Charles sat back. “Then why haven’t you done something about it?” He didn’t know what he’d do, but if Anna started smelling wrong, he wouldn’t have sat on his thumbs for five months.

“At first she used to sing all the time,” Bran said, and Charles wasn’t sure he was talking to Charles until he looked directly at him. “Do you remember that?”

“I remember that she sang,” Charles said. “And her song made Brother Wolf uneasy. But I don’t remember her singing all the time.”

Bran didn’t seem surprised. “Mostly she’d stopped by the time we got back here, I think. You haven’t heard her sing recently?”

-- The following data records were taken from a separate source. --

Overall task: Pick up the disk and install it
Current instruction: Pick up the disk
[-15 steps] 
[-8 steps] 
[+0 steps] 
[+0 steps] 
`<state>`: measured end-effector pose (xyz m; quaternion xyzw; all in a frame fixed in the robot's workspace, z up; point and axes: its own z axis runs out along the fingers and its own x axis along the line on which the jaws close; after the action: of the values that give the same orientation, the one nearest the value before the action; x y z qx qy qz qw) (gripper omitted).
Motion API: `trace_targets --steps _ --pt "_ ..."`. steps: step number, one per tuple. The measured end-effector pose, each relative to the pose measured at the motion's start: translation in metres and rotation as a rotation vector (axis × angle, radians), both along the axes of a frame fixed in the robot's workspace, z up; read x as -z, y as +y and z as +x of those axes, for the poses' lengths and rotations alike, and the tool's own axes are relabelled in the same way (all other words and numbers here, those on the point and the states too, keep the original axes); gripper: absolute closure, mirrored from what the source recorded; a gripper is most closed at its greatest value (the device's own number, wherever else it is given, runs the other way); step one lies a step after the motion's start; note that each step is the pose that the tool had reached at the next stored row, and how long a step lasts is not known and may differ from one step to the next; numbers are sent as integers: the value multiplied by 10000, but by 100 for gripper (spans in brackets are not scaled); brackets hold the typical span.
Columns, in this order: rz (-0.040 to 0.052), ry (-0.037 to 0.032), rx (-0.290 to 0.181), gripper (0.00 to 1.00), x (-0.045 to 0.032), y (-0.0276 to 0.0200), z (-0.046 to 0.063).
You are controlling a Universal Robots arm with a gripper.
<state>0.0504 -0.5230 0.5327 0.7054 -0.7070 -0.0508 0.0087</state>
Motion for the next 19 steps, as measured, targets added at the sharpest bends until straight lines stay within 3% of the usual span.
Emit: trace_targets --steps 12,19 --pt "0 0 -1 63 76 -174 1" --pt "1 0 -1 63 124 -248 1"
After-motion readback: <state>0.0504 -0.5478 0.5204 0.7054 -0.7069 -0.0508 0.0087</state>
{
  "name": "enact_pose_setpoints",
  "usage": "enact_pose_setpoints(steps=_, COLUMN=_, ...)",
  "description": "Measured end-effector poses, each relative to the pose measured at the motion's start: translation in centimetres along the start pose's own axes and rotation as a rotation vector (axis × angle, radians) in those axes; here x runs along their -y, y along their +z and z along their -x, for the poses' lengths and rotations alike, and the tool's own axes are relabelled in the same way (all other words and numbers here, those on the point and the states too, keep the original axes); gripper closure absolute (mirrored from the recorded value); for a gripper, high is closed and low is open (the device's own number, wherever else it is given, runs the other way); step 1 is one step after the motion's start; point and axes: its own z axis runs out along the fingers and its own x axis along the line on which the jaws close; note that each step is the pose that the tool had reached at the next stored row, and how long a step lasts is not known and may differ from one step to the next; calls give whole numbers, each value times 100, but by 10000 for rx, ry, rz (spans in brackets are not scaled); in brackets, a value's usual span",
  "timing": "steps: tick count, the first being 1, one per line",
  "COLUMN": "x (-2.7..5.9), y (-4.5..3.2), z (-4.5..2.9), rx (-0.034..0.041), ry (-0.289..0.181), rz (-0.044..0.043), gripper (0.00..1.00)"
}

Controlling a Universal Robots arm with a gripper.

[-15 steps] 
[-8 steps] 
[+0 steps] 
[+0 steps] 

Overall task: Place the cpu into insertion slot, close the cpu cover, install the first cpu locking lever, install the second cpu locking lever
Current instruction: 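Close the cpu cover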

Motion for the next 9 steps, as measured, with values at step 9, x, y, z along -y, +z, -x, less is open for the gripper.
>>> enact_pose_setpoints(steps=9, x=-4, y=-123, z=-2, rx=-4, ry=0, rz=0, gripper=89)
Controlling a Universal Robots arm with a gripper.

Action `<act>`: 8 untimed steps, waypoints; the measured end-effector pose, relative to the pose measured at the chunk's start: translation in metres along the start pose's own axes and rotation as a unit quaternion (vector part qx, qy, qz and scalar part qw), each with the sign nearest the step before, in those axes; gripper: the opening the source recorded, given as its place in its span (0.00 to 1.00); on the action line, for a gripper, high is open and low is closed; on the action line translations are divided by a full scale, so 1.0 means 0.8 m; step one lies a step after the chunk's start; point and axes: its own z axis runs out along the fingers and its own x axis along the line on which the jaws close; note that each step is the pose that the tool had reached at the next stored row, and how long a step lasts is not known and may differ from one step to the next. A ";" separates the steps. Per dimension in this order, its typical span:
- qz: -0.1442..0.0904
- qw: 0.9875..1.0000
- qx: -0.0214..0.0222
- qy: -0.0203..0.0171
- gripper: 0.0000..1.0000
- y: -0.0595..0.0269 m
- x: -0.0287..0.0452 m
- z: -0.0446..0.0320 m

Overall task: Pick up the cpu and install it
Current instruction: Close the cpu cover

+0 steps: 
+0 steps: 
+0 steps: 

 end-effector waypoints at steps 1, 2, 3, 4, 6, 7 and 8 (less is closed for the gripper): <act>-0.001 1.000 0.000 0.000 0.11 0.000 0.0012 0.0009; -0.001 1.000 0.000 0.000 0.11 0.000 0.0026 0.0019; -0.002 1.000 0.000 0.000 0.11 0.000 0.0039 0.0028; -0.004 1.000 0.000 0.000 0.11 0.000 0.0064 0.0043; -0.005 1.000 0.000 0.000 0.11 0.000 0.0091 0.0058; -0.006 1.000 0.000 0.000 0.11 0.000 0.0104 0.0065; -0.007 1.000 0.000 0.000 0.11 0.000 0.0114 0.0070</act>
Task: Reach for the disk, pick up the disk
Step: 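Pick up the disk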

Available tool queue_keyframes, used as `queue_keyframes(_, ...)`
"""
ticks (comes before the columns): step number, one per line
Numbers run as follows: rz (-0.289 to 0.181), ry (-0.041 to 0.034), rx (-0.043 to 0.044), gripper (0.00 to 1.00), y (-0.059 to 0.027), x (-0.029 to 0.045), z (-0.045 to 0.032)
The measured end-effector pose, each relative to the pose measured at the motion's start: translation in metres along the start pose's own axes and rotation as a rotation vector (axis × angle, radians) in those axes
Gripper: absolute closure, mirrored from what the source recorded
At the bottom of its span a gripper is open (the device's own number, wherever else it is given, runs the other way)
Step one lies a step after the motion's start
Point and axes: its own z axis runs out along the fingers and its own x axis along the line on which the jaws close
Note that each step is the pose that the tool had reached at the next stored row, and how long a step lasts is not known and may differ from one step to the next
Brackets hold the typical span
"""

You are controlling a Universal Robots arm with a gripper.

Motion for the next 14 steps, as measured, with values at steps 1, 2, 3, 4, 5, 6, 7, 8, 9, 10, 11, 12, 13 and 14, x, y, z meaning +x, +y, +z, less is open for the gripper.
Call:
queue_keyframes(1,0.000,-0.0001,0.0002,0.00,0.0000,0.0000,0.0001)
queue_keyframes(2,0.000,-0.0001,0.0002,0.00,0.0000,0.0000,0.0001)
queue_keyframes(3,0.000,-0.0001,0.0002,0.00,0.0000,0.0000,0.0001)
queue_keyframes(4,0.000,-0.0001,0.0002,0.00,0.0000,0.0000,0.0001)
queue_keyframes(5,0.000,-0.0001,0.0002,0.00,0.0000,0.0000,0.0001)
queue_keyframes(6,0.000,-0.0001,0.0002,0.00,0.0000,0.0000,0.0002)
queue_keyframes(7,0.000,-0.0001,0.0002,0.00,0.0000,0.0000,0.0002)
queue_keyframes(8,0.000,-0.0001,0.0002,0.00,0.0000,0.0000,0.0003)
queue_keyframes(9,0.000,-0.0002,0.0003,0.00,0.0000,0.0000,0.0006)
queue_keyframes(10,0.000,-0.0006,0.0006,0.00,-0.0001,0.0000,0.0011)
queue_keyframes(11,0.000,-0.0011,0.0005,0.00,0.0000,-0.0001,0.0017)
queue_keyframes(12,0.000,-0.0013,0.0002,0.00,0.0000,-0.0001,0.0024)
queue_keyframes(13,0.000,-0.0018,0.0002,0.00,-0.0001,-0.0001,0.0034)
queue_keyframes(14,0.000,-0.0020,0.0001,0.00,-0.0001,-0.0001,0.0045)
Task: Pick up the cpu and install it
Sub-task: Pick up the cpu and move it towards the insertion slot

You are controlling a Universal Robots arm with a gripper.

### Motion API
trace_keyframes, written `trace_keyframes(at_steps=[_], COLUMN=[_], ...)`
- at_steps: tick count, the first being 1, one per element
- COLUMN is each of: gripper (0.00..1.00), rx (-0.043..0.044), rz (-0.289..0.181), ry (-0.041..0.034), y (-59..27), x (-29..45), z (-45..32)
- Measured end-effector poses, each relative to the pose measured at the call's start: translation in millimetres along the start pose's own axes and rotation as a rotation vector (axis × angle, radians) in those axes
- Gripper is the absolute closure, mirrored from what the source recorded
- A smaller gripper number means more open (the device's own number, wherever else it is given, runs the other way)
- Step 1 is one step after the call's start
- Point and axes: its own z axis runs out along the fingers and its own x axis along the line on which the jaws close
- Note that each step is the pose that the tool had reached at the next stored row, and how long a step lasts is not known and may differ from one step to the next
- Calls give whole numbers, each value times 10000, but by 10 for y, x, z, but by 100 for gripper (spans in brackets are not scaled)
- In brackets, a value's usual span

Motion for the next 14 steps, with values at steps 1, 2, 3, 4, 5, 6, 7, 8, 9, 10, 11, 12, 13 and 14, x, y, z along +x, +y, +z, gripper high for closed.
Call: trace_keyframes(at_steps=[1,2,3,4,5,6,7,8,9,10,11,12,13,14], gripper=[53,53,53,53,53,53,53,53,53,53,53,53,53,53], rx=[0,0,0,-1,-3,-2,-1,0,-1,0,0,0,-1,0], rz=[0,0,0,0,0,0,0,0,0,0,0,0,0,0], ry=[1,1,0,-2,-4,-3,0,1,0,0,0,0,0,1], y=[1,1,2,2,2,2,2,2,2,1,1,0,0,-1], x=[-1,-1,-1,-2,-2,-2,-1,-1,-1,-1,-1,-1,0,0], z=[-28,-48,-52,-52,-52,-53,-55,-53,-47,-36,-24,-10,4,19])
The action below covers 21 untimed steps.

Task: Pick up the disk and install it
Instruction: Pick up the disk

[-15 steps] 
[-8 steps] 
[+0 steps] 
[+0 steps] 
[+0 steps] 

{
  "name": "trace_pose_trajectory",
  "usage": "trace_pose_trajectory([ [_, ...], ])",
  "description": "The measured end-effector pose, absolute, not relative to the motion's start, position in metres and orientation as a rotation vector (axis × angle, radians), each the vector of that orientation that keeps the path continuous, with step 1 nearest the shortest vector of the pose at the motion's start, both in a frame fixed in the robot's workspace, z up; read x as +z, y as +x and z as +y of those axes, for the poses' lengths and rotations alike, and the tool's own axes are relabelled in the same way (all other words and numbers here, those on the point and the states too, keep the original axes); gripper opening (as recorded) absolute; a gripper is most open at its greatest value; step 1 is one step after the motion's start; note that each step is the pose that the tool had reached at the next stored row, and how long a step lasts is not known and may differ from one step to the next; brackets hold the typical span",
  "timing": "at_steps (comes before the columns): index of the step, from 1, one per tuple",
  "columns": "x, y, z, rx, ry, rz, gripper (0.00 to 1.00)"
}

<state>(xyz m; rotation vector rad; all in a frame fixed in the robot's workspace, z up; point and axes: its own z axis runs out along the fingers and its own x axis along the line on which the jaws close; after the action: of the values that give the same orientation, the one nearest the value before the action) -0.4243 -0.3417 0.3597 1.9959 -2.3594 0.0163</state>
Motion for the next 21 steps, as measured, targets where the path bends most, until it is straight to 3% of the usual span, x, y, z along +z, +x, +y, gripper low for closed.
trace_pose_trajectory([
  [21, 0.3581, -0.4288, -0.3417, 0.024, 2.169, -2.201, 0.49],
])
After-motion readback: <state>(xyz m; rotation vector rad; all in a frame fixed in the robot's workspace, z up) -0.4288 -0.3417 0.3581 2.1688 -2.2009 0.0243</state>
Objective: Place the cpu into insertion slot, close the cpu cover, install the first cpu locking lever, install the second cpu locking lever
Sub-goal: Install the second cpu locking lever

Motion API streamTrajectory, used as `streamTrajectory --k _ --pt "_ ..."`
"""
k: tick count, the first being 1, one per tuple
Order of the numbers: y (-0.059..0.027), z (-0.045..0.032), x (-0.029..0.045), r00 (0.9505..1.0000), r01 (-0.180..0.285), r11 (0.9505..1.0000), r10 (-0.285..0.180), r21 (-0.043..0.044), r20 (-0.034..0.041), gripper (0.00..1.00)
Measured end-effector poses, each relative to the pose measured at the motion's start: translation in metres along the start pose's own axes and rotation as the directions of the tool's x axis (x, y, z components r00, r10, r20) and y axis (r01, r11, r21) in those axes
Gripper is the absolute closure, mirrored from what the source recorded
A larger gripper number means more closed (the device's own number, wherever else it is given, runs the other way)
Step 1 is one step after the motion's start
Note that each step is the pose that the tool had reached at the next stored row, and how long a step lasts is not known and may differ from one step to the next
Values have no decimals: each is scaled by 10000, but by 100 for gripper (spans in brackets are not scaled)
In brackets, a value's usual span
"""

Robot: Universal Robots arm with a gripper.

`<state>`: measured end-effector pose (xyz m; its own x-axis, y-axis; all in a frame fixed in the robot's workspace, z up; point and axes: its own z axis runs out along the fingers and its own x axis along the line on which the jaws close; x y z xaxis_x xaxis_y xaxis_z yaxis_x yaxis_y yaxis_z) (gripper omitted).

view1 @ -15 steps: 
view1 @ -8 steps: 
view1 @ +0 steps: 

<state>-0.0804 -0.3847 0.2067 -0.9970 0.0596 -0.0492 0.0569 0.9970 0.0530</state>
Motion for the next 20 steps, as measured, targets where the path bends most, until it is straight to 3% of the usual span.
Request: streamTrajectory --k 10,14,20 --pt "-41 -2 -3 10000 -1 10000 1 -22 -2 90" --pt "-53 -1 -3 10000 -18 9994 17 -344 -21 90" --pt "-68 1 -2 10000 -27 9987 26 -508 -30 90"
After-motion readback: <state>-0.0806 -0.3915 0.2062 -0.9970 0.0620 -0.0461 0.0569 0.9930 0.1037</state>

Charles said, “No.” It wasn’t surprising. Neither Leah nor he sought out each other’s company.

Bran nodded. “I was told, back at the beginning, to ignore it and hope it went away.” He gave Charles a wry smile. “I wasn’t told what to do about it if she didn’t quit. I don’t know what to do about it now—and the only person who might know—” He growled in frustration. “We didn’t talk about it because we were worried that talking about it might give it power.”

There were things that grew more powerful when spoken of—some of the fae, those who had died, demigods, and some of the spirits of place. Speaking something’s name could draw its attention, and that held its own dangers. Charles could not immediately think of any kind of magic—not a magical being—made worse by speaking of it, but his da knew a lot more about magic than Charles did.

“You think there is something or someone yanking on Leah’s chain,” said Charles. “And that it is all connected to the plot of land where the off-grid squatters disappeared from?”

“I think so, yes.”

“Tell me what you can,” Charles said.

Da nodded. It took him a while to begin, but Charles was patient.

Finally, his da said, “I wasn’t actually out looking for a mate when I left you with your grandfather. The wolf was restless and I couldn’t stay where she . . .” He stopped speaking and his eyes flashed yellow with grief that belonged both to him and to his wolf.

Charles had heard stories of his mother from his grandfather and his uncles, not from his da. He knew the battles between his parents had lit the forest with their fury. He knew neither of them could speak more than a few words in each other’s language. He knew their love had been a rare and amazing thing to watch. His grandfather liked to claim his only daughter had been soft and dutiful until she met Bran, and that made Charles’s uncles laugh behind their hands. But Charles knew all of that secondhand.

When he had been a child, he’d pretended he would happen upon his mother someday. He dreamed of walking with her in the forest. He wanted to know the extraordinary Blue Jay Woman who had fought with Bran and won. Over his da’s objections, she had carried Charles to term, fighting off the werewolf’s need to change under the full moon. She had died in the process because the spirits exact a price from those who defy the natural order of things, and werewolf women were not meant to bear children.

Charles had known all of his life that his mother’s death had been his fault.